1948 film by Robert Wise

Mystery in Mexico is a 1948 American crime thriller film directed by Robert Wise. It stars William Lundigan, Jacqueline White and Ricardo Cortez. The film centers around the search for an insurance investigator who goes to Mexico in search of some valuable stolen jewelry. The film was shot on location in Mexico City and Cuernavaca.

==Plot==
On a flight to Mexico City, insurance investigator Steve Hastings (William Lundigan) befriends singer Victoria Ames (Jacqueline White), attempting to get information about her missing brother, fellow investigator Glenn Ames (Walter Reed), who the firm suspects may have taken a stolen necklace he was tasked with recovering. Their search for Glenn leads them to nightclub owner John Norcross (Ricardo Cortez) and his sometimes girlfriend, singer Dolores Fernandez,(Jacqueline Dalya).
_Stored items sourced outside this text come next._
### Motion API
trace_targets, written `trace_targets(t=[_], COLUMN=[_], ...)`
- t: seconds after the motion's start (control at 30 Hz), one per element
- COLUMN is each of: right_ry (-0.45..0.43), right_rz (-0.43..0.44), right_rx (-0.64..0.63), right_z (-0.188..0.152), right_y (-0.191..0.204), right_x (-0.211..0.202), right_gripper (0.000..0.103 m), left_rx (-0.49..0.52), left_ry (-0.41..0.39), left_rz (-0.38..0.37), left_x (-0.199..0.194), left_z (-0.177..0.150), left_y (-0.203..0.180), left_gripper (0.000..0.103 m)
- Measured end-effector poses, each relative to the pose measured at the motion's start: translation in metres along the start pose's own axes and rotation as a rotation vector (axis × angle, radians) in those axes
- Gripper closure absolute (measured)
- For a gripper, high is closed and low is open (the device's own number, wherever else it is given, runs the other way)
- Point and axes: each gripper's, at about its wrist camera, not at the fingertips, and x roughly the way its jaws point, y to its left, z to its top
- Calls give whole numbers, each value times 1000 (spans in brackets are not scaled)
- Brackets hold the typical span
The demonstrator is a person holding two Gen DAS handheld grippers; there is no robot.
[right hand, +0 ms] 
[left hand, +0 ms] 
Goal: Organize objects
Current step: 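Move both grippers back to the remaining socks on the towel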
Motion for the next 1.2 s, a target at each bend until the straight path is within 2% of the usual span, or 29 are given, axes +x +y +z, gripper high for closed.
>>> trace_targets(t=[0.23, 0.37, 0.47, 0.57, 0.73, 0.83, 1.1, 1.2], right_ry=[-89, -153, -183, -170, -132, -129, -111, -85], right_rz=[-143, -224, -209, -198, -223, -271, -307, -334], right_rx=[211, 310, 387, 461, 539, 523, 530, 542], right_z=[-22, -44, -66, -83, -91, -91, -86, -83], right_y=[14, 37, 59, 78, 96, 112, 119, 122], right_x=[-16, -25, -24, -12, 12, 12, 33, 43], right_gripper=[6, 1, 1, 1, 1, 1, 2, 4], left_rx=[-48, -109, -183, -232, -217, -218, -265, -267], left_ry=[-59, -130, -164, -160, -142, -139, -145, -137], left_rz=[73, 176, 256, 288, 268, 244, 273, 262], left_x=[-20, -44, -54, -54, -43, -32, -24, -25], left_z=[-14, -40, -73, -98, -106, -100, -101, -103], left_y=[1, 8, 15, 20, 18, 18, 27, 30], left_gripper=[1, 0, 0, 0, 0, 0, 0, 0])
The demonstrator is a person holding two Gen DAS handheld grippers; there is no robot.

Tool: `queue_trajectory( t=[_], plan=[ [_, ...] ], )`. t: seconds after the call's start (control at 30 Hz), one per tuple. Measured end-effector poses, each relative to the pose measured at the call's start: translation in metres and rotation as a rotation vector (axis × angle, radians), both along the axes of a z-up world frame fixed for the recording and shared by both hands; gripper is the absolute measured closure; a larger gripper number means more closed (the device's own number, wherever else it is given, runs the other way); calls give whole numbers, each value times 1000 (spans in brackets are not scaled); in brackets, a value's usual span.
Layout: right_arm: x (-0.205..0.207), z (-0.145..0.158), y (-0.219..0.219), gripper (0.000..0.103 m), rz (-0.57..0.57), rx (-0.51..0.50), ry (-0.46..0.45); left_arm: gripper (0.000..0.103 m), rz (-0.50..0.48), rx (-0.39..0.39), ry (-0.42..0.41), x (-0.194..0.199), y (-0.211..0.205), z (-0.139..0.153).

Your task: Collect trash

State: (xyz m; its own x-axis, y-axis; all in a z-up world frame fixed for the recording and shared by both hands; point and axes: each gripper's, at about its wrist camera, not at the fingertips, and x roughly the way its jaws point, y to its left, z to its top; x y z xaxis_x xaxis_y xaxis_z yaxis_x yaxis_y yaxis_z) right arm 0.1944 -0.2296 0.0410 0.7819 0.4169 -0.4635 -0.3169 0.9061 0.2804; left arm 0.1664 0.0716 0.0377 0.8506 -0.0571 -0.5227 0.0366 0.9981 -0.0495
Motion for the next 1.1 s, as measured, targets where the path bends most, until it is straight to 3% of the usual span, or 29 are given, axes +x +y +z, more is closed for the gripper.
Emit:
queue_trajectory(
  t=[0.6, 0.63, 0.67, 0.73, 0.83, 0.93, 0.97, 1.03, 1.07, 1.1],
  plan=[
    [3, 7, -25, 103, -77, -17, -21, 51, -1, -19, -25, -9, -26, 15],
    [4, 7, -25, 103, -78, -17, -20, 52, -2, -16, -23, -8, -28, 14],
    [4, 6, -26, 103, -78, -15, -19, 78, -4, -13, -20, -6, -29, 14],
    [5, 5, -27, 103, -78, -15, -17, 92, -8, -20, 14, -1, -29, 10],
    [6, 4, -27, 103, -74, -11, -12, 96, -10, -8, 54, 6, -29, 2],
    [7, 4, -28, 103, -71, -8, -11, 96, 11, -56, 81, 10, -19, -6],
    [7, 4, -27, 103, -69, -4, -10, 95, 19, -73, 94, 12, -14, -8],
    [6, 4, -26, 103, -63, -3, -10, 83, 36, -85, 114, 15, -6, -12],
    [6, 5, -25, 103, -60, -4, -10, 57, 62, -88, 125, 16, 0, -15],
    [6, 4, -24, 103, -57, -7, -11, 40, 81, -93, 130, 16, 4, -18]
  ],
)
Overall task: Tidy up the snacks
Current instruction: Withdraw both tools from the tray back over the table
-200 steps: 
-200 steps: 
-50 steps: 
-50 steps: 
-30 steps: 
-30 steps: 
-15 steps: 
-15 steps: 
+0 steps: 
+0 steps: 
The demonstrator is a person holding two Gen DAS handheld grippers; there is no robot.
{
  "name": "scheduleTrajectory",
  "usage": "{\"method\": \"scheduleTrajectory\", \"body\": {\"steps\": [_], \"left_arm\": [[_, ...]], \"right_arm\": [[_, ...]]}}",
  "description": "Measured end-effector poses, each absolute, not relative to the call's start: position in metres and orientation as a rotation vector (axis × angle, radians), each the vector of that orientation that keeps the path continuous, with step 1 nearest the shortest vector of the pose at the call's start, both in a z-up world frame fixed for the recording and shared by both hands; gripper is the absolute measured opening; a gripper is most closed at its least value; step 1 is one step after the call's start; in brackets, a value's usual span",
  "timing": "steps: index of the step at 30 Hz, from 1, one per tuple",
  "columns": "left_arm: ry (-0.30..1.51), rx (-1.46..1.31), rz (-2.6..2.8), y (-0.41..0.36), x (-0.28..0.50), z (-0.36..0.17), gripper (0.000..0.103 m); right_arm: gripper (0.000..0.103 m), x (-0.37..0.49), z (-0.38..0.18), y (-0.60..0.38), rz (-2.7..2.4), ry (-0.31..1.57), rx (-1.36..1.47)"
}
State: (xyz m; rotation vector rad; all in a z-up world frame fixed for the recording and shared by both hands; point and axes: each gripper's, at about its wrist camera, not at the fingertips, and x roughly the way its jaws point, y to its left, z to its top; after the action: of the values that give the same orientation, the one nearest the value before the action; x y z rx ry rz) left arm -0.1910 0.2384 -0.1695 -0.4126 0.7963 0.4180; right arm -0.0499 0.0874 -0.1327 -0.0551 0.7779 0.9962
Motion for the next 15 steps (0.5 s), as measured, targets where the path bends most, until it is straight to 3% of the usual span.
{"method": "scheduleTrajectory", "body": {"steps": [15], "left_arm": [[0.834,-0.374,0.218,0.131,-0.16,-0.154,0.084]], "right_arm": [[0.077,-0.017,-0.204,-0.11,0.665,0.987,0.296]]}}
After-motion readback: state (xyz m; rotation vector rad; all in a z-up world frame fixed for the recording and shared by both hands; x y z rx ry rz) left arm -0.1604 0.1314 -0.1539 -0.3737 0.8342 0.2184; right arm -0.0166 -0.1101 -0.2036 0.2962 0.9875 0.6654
Taxi driver Carlos (Tony Barrett), who has been helping Hastings, turns out to be Norcross's stooge, and reveals to the nightclub owner where the injured Glenn has been recuperating with a simple Mexican family.

==Production==
Principal photography for Mystery in Mexico took place at RKO's Estudios Churubusco in Mexico City and their studios in Hollywood in late September and October, and early and mid-November 1947. Location shooting took place in Cuernavaca and other places in Mexico.